* What you are asked to do *
Scan the lines below for "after" and copy the matches.

* Recorded information *
▼
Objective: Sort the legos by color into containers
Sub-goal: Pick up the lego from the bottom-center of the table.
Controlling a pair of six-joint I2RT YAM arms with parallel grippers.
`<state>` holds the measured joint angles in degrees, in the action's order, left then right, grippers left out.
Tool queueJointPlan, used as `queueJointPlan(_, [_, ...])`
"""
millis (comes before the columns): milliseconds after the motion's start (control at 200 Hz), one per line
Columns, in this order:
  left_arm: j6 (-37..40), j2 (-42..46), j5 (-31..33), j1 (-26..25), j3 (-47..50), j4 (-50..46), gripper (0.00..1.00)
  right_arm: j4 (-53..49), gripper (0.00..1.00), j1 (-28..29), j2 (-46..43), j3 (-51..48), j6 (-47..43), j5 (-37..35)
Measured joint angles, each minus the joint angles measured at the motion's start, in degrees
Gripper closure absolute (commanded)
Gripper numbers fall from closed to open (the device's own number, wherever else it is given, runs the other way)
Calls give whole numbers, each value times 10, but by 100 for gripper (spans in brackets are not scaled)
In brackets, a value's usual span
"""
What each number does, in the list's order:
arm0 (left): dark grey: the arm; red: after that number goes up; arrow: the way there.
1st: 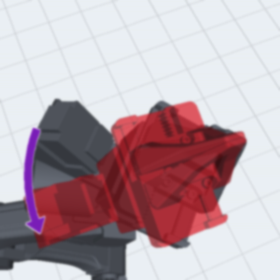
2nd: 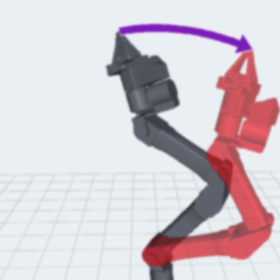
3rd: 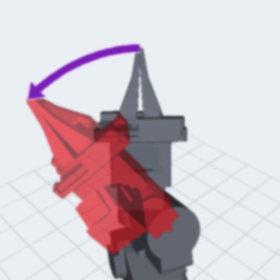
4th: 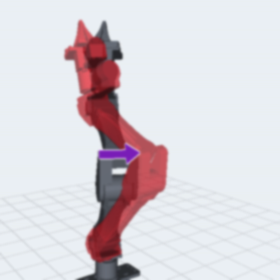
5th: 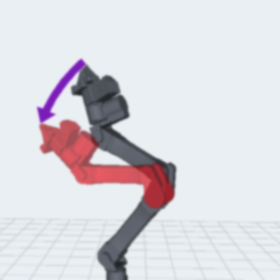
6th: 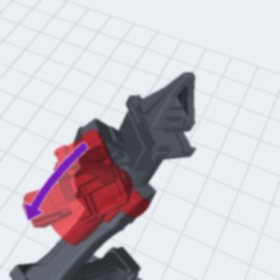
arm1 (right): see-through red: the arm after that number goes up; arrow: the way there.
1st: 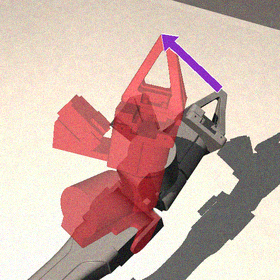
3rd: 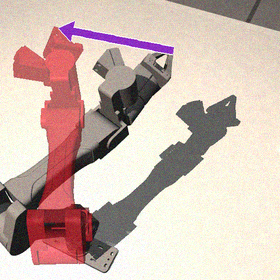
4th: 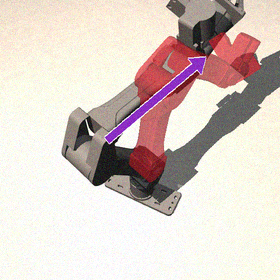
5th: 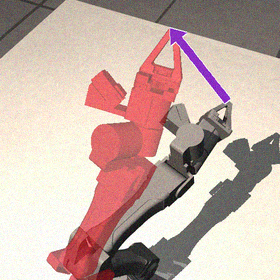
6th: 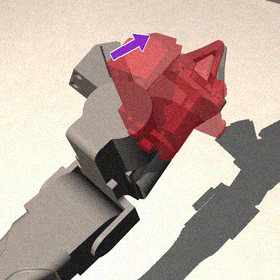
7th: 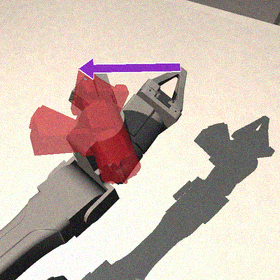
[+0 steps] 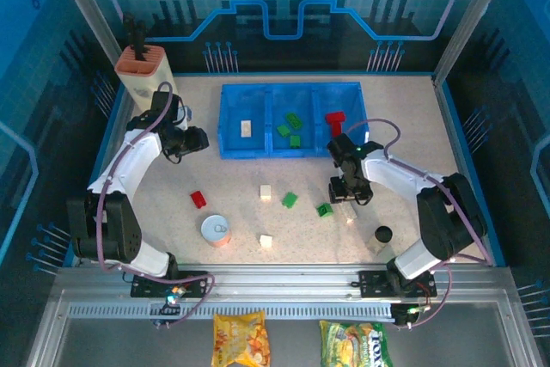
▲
* Solution below *
millis (comes before the columns): milliseconds after the motion's start (control at 200 Hz), one per line
arm0 (left): dark grey: the arm; red: after that number goes up; arrow: the way there.
arm1 (right): see-through red: the arm after that number goes up; arrow: the way there.

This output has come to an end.